SC22/WG20 N942

Date: 2002-05-16

Subject: Liaison Report from W3C I18N WG

This liaison report was initially written for SC2/WG2. Martin Dürst allowed to use it as a liaison report to SC22/WG20 also.

The W3C Internationalization Working Group (with the help of the Internationalization Interest Group) mainly worked on the "Character Model for the World Wide Web 1.0". This document went to Last Call on April 30, 2002. Please see below for more information.

Apart from the work on the Character Model, the WG has taken on responsibility for moving the work on Internationalized Resource Identifiers (IRI). Comments on this draft are encouraged.
http://www.ietf.org/internet-drafts/draft-duerst-iri-00.txt .

We are also working together with other W3C WGs on various issues related to internationalization. Among else, there is the XML 1.1 proposal (also in last call) that extends the repertoire of characters that can be used in XML names (element names, attribute names,...).

We might also be looking into Web Services and I18N, including locales.

Character Model for the World Wide Web 1.0

The Last Call version of the "Character Model for the World Wide Web 1.0", available at http://www.w3.org/TR/2002/WD-charmod-20020430 . The newest version of this document is always available at http://www.w3.org/TR/charmod. The Last Call is open until May 31. The Last Call is the stage in the W3C process where we are looking for comments from anybody interested, and of course in particular from SC2/WG2 and/or individual members of SC2/WG2.

Below is the Abstract, Status of the Document (which includes instructions for how to send in comments) and the Table of Contents.

Abstract

This Architectural Specification provides authors of specifications, software developers, and content developers with a common reference for interoperable text manipulation on the World Wide Web. Topics addressed include encoding identification, early uniform normalization, string identity matching, string indexing, and URI conventions, building on the Universal Character Set, defined jointly by Unicode and ISO/IEC 10646. Some introductory material on characters and character encodings is also provided.

Status of this Document

This section describes the status of this document at the time of its publication.

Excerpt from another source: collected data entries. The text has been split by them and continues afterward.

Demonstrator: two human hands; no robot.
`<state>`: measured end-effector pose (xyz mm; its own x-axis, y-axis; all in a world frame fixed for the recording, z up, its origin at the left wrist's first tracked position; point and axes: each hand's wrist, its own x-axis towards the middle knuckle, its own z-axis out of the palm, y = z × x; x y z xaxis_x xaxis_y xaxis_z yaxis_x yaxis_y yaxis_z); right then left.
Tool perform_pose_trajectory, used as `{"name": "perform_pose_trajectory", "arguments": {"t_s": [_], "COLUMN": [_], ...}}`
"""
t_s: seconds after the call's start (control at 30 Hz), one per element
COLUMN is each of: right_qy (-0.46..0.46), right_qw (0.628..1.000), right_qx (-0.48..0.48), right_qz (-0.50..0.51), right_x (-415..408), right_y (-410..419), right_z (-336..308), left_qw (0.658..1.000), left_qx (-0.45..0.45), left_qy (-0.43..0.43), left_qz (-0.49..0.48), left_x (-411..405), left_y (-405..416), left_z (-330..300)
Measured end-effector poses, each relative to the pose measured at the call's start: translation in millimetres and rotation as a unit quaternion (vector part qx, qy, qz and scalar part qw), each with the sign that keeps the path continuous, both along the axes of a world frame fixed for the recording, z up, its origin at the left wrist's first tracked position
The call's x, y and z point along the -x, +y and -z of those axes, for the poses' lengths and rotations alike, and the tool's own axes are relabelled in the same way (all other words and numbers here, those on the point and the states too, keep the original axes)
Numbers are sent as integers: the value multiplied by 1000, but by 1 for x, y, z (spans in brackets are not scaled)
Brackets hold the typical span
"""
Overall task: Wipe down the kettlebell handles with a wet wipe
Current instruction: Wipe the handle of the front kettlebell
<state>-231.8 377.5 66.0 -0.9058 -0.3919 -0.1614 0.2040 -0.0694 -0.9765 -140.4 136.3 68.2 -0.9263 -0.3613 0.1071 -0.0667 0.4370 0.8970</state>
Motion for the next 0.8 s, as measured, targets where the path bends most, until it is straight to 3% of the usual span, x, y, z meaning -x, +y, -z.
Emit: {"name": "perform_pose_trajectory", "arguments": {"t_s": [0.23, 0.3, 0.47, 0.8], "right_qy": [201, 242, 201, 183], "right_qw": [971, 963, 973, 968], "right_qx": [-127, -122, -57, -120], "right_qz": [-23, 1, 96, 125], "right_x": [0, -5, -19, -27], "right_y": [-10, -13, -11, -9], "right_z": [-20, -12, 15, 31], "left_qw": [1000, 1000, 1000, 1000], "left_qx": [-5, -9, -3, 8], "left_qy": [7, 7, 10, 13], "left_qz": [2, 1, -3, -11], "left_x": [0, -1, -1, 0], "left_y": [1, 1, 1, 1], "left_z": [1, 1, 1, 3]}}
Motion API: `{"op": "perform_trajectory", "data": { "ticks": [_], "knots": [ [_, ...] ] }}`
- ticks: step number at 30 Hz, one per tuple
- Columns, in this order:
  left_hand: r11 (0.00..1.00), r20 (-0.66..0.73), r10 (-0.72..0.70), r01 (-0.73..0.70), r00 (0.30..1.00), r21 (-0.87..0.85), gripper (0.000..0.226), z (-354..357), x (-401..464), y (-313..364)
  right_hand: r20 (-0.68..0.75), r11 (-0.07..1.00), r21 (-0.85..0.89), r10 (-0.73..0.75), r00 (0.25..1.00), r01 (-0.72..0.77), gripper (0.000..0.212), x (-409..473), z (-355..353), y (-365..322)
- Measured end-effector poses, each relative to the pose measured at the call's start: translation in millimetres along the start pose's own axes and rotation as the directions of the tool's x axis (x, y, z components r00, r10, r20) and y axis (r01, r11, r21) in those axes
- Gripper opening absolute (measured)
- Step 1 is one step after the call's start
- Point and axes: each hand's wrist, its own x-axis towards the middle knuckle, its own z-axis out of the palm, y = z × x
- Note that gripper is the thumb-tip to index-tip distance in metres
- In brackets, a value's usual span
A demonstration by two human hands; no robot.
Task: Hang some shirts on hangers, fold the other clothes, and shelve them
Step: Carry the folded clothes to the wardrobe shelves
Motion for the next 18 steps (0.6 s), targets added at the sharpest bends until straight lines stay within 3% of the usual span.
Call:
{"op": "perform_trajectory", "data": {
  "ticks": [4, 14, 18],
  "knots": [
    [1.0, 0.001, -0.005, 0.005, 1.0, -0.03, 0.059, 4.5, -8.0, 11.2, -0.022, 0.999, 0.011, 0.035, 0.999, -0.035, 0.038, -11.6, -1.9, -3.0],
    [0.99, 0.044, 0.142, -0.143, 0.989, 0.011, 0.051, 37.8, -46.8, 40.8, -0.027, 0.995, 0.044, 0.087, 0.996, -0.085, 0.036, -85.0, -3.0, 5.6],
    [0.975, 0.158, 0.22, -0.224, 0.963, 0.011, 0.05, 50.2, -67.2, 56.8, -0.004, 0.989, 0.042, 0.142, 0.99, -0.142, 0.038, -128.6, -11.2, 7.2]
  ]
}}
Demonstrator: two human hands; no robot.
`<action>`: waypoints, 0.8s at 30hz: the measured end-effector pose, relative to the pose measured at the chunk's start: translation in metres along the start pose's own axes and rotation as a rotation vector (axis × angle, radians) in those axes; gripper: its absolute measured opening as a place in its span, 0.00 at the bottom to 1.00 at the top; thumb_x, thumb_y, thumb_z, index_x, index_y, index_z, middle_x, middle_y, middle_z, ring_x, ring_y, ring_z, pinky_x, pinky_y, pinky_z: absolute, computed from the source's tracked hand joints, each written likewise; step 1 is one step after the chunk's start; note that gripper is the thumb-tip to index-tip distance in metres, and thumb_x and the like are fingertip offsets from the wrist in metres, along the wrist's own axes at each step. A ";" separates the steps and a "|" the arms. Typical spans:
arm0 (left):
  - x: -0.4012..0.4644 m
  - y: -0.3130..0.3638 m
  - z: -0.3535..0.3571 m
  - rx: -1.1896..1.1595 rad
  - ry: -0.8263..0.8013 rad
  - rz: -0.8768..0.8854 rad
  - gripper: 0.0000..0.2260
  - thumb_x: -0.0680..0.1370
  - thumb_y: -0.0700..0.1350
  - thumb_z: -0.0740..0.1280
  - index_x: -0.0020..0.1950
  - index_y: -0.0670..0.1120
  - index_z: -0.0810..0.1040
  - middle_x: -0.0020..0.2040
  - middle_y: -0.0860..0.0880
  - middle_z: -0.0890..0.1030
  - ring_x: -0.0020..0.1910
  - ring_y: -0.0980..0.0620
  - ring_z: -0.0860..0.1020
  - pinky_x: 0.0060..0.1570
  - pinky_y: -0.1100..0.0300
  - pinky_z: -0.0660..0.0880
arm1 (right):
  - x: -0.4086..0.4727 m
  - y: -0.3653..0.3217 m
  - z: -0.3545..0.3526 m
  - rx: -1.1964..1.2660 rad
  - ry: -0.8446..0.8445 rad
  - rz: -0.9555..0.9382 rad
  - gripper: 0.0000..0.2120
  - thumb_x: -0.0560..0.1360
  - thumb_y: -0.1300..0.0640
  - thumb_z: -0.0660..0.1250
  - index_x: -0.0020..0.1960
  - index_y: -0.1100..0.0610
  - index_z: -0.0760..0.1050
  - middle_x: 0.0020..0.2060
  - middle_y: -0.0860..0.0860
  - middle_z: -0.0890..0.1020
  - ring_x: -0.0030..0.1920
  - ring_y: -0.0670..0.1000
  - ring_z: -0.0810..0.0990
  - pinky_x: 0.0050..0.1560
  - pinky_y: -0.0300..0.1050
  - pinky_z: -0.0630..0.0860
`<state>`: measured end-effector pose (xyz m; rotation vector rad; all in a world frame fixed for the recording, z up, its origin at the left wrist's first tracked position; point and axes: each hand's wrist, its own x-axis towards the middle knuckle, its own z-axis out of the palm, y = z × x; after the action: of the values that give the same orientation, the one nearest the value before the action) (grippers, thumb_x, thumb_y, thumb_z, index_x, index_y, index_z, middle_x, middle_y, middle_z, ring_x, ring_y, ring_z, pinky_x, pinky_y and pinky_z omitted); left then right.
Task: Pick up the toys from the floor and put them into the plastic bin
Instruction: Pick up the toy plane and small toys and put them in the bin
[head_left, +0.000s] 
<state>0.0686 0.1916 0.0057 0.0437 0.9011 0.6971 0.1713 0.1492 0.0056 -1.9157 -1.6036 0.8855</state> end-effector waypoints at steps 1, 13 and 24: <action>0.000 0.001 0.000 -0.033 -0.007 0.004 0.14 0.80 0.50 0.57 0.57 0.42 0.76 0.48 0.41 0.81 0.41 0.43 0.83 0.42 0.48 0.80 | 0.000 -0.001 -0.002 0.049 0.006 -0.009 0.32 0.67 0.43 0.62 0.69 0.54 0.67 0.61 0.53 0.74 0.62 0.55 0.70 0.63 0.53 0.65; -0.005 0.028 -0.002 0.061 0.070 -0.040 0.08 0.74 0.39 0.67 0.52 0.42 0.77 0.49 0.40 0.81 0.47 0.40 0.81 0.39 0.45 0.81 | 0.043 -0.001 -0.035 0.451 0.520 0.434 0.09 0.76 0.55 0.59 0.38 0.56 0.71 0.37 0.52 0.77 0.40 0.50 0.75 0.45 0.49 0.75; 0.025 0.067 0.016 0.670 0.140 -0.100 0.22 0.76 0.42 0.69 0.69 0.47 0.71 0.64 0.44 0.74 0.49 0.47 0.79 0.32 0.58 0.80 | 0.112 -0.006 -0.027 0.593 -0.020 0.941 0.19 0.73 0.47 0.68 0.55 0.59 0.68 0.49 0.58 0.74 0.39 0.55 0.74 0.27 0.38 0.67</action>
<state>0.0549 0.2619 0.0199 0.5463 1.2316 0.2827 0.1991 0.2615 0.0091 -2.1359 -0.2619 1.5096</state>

Other documents may supersede this document. The latest status of this series of documents is maintained at the W3C.

This is a second Last Call Working Draft for review by W3C Members and other interested parties. The Last Call period begins 30 April 2002 and ends 31 May 2002.

This working draft attempts to address review comments that were received during the initial Last Call period, which started 26 January 2001, and also incorporates other modifications resulting from continuing collaboration with other working groups and continuing work within the W3C Internationalization Working Group (I18N WG) (Members only). A list of comments (Members only) with their status is available.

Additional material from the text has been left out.